Pre-operative hypoxia increases the vulnerability of OPCs and mature oligodendrocytes to ischemia-reperfusion/reoxygenation; however, susceptible oligodendrocytes exposed to preoperative hypoxia are protected by deep hypothermia. (a–d) CNP⁺CC1⁺Caspase3⁺ oligodendrocytes in different OGD groups after Pre-Hypoxia. (e–h) CNP⁺PDGFRa⁺Caspase3⁺ OPCs in different OGD groups after Pre-Hypoxia. (i) CNP⁺CC1⁺Caspase3⁺ cell number after OGD experiments following Pre-Hypoxia (n=6–12, each). (j) OGD-induced change of CNP⁺CC1⁺Caspase3⁺ cell number from Control between Pre-Normoxia (white columns) and Pre-Hypoxia (gray columns, n=5–9 each). (k) CNP⁺PDGFRa⁺Caspase3⁺ cell number after OGD experiments in Pre-Hypoxia group (n=5–9 each). (l) OGD-induced change of CNP⁺PDGFRa⁺Caspase3⁺ cell number from Control between Pre-Normoxia (white columns) and Pre-Hypoxia (gray columns, n=5–9 each). *P < .05, **P < .001 vs.
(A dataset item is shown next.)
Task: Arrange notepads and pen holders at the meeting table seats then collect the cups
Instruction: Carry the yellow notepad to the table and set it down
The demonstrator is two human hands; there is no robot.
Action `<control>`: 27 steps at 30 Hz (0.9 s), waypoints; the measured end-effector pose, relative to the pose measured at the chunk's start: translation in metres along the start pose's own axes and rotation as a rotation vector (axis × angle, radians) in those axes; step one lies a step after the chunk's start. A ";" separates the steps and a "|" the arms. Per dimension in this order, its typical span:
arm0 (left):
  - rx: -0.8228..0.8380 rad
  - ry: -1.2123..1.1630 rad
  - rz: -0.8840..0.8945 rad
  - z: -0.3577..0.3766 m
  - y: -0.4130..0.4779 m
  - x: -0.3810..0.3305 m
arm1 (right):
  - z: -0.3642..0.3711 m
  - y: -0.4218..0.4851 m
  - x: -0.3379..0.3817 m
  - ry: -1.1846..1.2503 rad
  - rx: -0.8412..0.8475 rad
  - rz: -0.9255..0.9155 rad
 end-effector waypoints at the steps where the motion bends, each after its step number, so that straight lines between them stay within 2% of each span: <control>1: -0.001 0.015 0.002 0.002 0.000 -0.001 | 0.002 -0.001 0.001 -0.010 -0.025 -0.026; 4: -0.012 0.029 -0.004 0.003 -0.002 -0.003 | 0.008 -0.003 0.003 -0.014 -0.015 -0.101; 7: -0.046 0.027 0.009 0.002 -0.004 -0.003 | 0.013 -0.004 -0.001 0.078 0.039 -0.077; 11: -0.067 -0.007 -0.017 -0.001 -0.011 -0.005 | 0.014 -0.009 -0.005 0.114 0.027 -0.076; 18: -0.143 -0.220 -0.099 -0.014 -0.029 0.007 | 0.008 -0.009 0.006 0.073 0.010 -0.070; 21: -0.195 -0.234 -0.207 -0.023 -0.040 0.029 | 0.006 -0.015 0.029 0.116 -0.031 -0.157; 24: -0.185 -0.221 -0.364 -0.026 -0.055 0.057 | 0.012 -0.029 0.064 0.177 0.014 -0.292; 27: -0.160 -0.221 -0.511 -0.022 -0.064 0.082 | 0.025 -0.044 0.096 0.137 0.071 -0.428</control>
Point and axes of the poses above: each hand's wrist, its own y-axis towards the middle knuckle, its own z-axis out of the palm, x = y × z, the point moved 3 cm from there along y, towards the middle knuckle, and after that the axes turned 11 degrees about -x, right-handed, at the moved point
Control and 15°C OGD by one-way ANOVA with Bonferroni comparisons. §P < .001 by one-way ANOVA with Bonferroni comparisons. †P < .05, ‡P <. 001 by student t-test. Scale bar = 50μm.

Figure 5

Other cell populations contribute to WM injury after DHCA in the brain that has developed under hypoxic conditions. (a–d) CNP⁺Caspase3⁺ oligodendrocytes in different OGD groups after Pre-Hypoxia. (e) CNP⁺Caspase3⁺ cell number after OGD experiments following Pre-Hypoxia (n=6–12, each). *P < .05, **P < .01 vs. Control and 15°C OGD by one-way ANOVA with Bonferroni comparisons. Scale bar = 50μm.